Austin, meanwhile, got further revenge on the injured McMahon on the following week’s Raw by invading his hospital room and attacking him with a bedpan and a defibrillator before finally sticking an enema tube in his rear end. On October 12 Raw, Austin poured cement on Vince McMahon's Chevrolet Corvette and delivered a promo where he said that he had no intention of cooperating with McMahon and declared the only hand he would raise in victory would be his. McMahon countered by warning Austin that if he did not perform his duties properly and award the championship to the winner of the match, he would fire Austin on the spot in front of the audience at the event.

====Other stories====
Dustin Runnels began preaching evangelistic-style condemnation against the controversies of the Attitude Era, specifically the sexual content. On Sunday Night Heat, on September 13, Runnels was walking through the crowd carrying a sign expressing his views when he decided to jump the barrier and assault Val Venis, whose gimmick was that of a pornographic film star, from behind with the sign. The next night on Raw, Venis responded by showing Runnels one of his films, The Preacher's Wife, which showed Venis with Runnels' wife, Terri Runnels. The two met at the Breakdown: In Your House pay-per-view with Venis coming out on top due to interference from Terri. The following night on Raw, Runnels revealed the nature of his evangelist message "He is coming" when the arena turned gold and a video played, presaging the return of his erstwhile persona, Goldust. During Heat on the night of Judgment Day: In Your House, Goldust further mocked Venis by sending him a present as he was guest commentating. It was a gold-coated protective cup.

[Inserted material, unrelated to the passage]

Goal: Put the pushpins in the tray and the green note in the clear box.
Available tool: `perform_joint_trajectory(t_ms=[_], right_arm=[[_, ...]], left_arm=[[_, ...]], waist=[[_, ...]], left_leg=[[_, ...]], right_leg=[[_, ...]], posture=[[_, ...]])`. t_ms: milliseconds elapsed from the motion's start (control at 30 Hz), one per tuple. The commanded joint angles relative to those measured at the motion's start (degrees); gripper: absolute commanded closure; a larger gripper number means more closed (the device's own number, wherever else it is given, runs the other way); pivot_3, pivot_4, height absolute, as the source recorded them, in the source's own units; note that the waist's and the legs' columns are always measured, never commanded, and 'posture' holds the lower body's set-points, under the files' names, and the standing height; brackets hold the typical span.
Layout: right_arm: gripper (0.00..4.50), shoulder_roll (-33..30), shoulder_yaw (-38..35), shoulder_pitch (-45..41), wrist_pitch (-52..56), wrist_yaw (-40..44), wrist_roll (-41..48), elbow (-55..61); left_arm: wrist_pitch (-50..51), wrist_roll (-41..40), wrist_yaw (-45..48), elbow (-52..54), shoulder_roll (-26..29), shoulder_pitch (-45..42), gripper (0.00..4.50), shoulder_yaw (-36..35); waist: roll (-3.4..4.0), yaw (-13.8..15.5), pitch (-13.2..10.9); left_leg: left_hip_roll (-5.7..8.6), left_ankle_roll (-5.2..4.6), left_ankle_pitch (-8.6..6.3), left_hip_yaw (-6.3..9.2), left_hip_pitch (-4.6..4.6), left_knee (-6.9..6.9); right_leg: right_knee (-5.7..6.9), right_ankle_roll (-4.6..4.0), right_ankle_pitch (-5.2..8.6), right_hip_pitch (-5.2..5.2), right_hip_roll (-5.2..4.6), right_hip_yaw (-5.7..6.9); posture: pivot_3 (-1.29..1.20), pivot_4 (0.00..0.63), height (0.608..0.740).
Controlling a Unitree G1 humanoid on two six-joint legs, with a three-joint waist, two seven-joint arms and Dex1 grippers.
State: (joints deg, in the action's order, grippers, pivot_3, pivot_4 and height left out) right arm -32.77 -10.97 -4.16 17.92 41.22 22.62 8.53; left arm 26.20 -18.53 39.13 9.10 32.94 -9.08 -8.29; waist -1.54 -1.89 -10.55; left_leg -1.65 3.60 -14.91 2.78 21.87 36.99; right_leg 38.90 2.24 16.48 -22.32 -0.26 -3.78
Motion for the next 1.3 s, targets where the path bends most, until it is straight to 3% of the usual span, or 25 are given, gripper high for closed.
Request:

Irate at being hospitalized by Kane and The Undertaker, Vince McMahon returned to work and instantly stripped Triple H of his Intercontinental Title mid-week on October 9 due to a knee injury. A quick tournament was held the following week on Raw is War, which saw Ken Shamrock crowned with his first WWF championship after assaulting X-Pac (Sean Waltman) to aid him in the final.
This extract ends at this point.